_TASK DIRECTIONS_.
Write out every line exactly, from the first line of the records below through the line that contains "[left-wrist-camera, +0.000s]".

---- DATA UNDER STUDY

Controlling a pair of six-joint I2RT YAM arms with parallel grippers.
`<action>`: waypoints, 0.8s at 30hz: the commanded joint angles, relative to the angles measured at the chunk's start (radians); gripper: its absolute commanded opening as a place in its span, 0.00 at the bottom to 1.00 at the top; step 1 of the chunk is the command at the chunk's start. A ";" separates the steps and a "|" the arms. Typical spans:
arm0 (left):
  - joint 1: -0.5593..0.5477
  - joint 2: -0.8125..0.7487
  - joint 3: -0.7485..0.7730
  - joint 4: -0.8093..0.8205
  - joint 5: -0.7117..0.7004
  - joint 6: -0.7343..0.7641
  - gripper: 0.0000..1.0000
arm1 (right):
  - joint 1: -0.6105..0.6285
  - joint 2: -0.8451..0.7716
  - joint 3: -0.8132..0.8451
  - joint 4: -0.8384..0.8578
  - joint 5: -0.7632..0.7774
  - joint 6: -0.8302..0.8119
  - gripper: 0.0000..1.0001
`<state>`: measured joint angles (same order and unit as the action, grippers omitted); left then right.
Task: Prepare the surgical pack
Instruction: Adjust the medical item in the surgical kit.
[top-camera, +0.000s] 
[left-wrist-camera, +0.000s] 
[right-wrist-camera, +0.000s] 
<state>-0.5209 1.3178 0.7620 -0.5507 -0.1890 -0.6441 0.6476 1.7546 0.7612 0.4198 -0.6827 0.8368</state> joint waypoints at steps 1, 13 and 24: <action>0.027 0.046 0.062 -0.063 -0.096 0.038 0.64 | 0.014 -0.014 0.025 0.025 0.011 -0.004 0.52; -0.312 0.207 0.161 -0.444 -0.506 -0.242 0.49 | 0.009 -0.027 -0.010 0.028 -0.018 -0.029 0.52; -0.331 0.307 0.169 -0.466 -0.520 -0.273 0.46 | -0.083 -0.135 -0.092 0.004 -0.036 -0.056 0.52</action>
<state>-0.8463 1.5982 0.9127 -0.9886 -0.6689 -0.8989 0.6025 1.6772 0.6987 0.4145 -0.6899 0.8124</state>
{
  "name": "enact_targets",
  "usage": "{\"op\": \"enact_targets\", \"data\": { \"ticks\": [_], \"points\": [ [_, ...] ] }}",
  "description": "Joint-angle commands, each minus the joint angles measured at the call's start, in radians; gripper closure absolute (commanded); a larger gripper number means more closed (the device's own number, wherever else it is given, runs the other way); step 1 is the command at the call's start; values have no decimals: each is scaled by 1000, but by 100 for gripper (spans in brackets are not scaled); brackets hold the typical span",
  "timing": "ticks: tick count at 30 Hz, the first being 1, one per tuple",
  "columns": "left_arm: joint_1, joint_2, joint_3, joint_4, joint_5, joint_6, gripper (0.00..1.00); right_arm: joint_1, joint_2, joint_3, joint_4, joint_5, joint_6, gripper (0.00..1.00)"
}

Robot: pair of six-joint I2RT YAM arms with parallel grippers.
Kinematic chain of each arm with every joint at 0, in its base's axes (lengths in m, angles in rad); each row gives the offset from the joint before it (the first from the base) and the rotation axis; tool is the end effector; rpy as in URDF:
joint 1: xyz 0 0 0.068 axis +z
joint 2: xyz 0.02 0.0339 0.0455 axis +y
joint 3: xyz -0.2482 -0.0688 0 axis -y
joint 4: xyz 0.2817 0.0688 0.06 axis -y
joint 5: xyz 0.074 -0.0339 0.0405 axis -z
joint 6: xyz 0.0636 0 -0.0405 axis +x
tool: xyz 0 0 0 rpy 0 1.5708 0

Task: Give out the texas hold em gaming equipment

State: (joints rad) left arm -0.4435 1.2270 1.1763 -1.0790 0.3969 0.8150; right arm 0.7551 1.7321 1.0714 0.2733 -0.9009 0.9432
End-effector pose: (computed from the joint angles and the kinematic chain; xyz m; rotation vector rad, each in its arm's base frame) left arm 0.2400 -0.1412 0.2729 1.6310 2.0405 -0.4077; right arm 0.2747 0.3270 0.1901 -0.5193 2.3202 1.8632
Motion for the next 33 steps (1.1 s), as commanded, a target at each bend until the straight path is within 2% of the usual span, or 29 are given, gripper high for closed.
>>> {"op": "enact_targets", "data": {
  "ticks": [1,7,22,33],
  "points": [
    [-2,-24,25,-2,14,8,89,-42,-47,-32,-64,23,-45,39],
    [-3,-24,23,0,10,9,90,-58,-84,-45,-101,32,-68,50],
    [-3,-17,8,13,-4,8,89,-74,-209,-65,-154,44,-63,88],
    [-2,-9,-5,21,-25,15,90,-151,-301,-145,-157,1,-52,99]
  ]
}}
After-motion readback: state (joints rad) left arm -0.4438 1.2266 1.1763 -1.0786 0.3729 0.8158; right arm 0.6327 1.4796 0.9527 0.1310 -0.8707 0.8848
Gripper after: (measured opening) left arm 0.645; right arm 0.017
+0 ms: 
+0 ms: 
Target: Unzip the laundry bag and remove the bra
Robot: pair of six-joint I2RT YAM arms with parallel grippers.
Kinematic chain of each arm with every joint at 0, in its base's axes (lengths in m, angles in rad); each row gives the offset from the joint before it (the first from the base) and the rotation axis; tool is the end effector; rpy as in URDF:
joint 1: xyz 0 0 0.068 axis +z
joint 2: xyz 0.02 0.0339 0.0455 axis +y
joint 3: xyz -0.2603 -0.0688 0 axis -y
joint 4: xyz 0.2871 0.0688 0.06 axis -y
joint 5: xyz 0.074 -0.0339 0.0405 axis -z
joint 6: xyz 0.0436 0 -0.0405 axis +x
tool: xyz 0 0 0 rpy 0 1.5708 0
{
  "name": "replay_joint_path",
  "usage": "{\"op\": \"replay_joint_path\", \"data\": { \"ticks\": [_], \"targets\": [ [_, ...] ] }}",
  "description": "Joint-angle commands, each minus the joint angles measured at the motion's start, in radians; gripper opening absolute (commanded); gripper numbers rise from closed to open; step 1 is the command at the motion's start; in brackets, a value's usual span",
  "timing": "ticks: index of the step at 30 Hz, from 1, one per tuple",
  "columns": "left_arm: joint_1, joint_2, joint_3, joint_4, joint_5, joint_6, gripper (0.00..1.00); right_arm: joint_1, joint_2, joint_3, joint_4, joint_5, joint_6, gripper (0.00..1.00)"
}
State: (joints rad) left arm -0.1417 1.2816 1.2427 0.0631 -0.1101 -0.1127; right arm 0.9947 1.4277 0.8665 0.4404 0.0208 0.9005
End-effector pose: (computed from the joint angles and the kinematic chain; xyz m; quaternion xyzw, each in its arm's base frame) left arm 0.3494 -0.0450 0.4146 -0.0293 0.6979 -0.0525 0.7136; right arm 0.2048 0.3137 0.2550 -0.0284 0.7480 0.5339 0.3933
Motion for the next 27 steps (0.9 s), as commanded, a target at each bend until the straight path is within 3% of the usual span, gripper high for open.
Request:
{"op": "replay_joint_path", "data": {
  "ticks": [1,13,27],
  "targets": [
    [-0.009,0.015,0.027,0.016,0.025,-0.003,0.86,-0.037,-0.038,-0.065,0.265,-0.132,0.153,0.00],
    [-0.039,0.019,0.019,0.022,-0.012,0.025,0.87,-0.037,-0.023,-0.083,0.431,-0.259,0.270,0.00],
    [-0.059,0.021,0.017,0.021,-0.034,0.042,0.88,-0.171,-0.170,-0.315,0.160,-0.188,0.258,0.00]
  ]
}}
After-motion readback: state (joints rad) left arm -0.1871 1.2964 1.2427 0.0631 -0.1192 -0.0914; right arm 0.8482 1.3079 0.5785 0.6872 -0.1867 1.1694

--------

_TASK RESULT_.
Controlling a pair of six-joint I2RT YAM arms with parallel grippers.
`<action>`: waypoints, 0.8s at 30hz: the commanded joint angles, relative to the angles measured at the chunk's start (radians); gripper: its absolute commanded opening as a place in its span, 0.00 at the bottom to 1.00 at the top; step 1 of the chunk is the command at the chunk's start. A ";" separates the steps and a "|" the arms. Typical spans:
arm0 (left):
  - joint 1: -0.5593..0.5477
  - joint 2: -0.8125..0.7487
  - joint 3: -0.7485..0.7730
  - joint 4: -0.8093..0.8205
  - joint 5: -0.7117..0.7004
  - joint 6: -0.7343..0.7641
  - gripper: 0.0000..1.0000
arm1 (right):
  - joint 1: -0.6105..0.6285
  - joint 2: -0.8451..0.7716
  - joint 3: -0.8132..0.8451
  - joint 4: -0.8384..0.8578
  - joint 5: -0.7632..0.7774
  - joint 6: -0.8302..0.8119
  - gripper: 0.0000..1.0001
`<state>`: measured joint angles (same order and unit as the action, grippers omitted); left then right.
Task: Prepare the surgical pack
Instruction: Adjust the medical item in the surgical kit.
[top-camera, +0.000s] 
[left-wrist-camera, +0.000s] 

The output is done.